2014.06.01
医薬品医療機器等法(改正薬事法)が施行される11月まで残り約半年に迫りました。医薬品医療機器等法は、これまで医薬品と一体的に運用していた医療機器の規制を分離・独立することが大きな柱の一つ。政府も、不必要な規制を緩和して、医療機器を含めた医療関連産業を経済の牽引役に育成すべく、大きな期待を寄せています。所管の厚生労働省は、法律を運用するための細部の規程作りをしている真っ最中で、4月末に一部の細則が示されるなど、その骨格が明らかになりつつあります。

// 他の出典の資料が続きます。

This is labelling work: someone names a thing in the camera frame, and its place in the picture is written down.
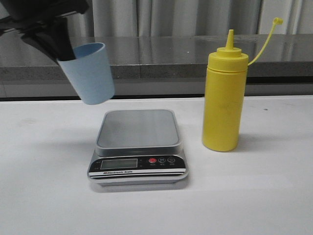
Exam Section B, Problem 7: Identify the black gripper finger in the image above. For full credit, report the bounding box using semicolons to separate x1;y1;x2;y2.
21;18;75;61

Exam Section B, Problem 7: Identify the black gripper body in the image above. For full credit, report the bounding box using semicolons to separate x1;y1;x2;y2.
0;0;88;34

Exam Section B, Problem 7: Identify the light blue plastic cup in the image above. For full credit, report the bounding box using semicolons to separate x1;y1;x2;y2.
58;43;115;105

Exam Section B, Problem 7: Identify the yellow squeeze bottle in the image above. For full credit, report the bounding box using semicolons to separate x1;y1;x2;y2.
202;18;283;152

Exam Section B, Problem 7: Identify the silver electronic kitchen scale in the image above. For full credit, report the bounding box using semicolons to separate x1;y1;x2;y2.
88;109;189;186

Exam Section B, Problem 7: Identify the grey curtain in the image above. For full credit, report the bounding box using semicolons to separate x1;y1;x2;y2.
69;0;313;37

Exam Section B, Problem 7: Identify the grey stone counter ledge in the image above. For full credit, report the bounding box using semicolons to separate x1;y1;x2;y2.
0;32;313;83

●プログラムの単独医療機器化で、モバイルアプリも規制対象に
その中で、今回注目したのは、単体プログラムの単独医療機器化です。従来、医療機器は、疾病の診断、治療、予防に使用する“有体物”としてきましたが、電子計算機などに指令するプログラム、つまり“無体物”もこれに含むと、医薬品医療機器法の中で謳っています。例えば、CTやMRIなどの画像診断機器に組み込まれるプログラム。これまでは、ハードウェアに組み込まれなければ医療機器とみなしませんでしたが、今後は、単独で医療機器として認められることになります。それだけではありません。今後は世界的に急速に普及を続ける、スマートフォンやタブレット端末などで稼動する、ヘルスケア関係のアプリケーションも規制対象に含まれることになります。
●規制の網掛けが困難なアプリ「裁量で判断」
ただ、すべてのヘルスケアアプリが、規制対象に含まれるわけではありません。厚労省が示した細則をみると、人体へのリスクの濃淡によって、法規制の対象とするものと、それ以外のものとの線引きを検討しているということです。米国の事例を参考に、規制対象とするかどうかのふるいにかけており、スマホなどに接続したセンサーを使用して、心臓の電気信号を測定・表示するものや、医薬品注入ポンプの機能や設定を変えるモバイルアプリを規制する方向で調整しています。
一方、規制当局の裁量によりその都度、規制の対象とするか判断するものも少なくないようです。(1)兆候や症状を記載した質問票を通じ、最適な医療機関・診療科を助言し、患者を誘導するようなアプリ(2)患者が測定した血圧データなどを電子健康記録などにアップロードできるようなアプリ-については、その都度、裁量で判断する方向で検討しています。
●国際調和取れた、リーズナブルな規制を
少子高齢化の進み、医療ニーズが増大しており、社会保障費の抑制がいっそう叫ばれている日本。医療の効率化、健康管理や予防医療や、なかなか進まない遠隔医療などで、ヘルスケアアプリが活用され、活躍する可能性は大いにあるでしょう。後は、国際調和の取れた、適切な規制が整備されれば、産業としての競争力を高めることは十分可能になるはずです。
薬事法というハードルを過度に意識した結果、中小企業の優れたものづくり技術が、医療機器に活かしきれなかったという事実。その反省も踏まえ、ようやく11月、医療機器の特性を踏まえた医薬品医療機器等法がスタートするのです。
施行までの残り半年間、厚労省には、医療機器業界と密接に意見交換した上で、わかりやすくリーズナブルな規制となるよう、最後までアクセルを緩めずに、がんばってもらいたいものです。そうすれば、中小企業、IT系企業の新規参入が加速し、産業として高い競争力を獲得することも夢ではありません。とくにモバイルアプリは、“無体物”のため、ダウンロードやクラウドを使えば、国境を問わずに普及させることが可能。諸外国に比べいち早く高齢化を迎える日本には、モバイルアプリの分野で、多くのチャンスが眠っているはずです。